◆ **Directions for this task**
Every line in the data below that includes "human" belongs in the answer, copied as it stands.

◆ **Task inputs**
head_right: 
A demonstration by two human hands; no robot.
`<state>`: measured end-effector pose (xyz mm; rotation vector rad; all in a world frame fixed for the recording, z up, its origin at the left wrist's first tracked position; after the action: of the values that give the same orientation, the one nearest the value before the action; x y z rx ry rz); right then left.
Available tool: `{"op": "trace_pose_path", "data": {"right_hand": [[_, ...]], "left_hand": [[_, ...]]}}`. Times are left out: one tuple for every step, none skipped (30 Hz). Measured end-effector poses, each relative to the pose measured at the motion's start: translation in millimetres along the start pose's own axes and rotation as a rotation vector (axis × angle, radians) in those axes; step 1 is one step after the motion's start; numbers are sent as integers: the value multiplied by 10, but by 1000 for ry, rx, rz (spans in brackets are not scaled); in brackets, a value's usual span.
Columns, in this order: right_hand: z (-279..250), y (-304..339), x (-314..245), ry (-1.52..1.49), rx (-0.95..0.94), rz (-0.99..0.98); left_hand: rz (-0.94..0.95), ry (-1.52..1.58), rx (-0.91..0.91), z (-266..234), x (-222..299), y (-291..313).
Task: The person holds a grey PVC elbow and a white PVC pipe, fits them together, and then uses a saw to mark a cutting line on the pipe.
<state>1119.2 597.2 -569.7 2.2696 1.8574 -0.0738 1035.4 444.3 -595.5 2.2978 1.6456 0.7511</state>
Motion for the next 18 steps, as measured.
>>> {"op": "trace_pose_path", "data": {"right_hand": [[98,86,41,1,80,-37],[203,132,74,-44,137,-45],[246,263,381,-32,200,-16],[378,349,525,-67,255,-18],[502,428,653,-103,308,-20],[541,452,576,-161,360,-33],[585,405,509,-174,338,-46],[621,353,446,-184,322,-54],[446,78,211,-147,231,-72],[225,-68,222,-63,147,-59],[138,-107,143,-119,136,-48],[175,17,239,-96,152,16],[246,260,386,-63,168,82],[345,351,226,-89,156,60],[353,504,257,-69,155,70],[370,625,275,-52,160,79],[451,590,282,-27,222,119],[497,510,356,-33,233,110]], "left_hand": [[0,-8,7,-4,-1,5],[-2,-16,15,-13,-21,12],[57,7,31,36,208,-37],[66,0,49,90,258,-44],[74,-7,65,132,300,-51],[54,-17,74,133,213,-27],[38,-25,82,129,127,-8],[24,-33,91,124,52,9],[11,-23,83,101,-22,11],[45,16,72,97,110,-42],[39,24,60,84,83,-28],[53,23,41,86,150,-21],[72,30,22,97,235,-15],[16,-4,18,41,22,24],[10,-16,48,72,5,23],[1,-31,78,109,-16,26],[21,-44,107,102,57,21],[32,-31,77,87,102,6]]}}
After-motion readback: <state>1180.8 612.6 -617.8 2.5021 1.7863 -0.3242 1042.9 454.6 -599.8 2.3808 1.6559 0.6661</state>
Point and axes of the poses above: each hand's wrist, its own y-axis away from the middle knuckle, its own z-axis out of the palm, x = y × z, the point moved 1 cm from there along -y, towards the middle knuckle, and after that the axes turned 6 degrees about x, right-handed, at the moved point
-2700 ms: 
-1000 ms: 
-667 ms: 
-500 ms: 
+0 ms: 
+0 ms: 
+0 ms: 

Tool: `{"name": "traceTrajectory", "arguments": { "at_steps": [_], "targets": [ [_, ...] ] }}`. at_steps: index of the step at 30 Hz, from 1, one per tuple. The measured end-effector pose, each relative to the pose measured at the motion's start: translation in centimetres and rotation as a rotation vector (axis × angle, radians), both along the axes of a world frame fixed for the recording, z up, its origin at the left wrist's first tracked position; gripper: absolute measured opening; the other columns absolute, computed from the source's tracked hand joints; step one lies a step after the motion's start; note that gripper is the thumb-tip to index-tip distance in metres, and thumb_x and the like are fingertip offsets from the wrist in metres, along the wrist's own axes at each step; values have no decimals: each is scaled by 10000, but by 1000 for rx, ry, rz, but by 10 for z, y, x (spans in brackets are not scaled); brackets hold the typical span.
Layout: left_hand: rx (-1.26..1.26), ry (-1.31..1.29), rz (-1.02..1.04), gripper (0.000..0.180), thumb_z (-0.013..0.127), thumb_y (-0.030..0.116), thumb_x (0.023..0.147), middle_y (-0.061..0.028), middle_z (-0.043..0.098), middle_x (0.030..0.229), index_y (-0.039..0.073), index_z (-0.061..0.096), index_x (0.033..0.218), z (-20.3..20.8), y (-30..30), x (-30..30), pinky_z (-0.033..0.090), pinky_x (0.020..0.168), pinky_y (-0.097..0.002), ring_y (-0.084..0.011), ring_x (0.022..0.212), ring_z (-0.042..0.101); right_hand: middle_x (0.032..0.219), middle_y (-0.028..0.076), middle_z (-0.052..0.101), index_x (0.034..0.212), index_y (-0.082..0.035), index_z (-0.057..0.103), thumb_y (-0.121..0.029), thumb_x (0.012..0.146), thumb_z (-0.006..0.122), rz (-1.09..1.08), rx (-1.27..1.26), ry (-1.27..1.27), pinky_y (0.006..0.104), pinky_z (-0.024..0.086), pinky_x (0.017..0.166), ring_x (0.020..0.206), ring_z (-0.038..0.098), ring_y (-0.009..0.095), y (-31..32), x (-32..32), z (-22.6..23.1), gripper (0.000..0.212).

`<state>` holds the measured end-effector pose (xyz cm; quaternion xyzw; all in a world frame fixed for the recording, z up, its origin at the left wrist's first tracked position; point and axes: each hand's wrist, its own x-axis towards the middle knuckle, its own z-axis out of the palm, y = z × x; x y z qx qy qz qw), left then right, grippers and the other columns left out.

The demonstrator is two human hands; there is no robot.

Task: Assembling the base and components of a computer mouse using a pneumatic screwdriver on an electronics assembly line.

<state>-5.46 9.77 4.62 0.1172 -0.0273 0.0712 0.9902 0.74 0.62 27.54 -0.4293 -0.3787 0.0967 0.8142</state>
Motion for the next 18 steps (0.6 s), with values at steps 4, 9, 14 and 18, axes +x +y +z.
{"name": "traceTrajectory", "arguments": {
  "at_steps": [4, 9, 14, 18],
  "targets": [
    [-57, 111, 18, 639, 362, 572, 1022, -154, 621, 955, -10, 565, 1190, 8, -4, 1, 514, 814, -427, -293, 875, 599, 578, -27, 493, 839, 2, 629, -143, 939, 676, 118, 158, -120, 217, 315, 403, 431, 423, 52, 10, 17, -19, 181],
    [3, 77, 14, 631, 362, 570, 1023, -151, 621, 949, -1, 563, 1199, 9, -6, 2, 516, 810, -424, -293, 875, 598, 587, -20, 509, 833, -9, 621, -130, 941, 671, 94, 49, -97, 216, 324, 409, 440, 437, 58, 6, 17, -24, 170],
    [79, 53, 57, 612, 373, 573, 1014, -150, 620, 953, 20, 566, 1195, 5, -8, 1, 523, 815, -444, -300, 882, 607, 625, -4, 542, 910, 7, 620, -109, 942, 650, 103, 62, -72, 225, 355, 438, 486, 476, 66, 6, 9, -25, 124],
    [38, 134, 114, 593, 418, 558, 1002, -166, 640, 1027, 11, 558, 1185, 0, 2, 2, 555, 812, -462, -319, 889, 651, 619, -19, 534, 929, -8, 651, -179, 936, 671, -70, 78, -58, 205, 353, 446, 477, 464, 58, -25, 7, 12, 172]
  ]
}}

◆ **Reply to the task**
A demonstration by two human hands; no robot.
The demonstrator is two human hands; there is no robot.

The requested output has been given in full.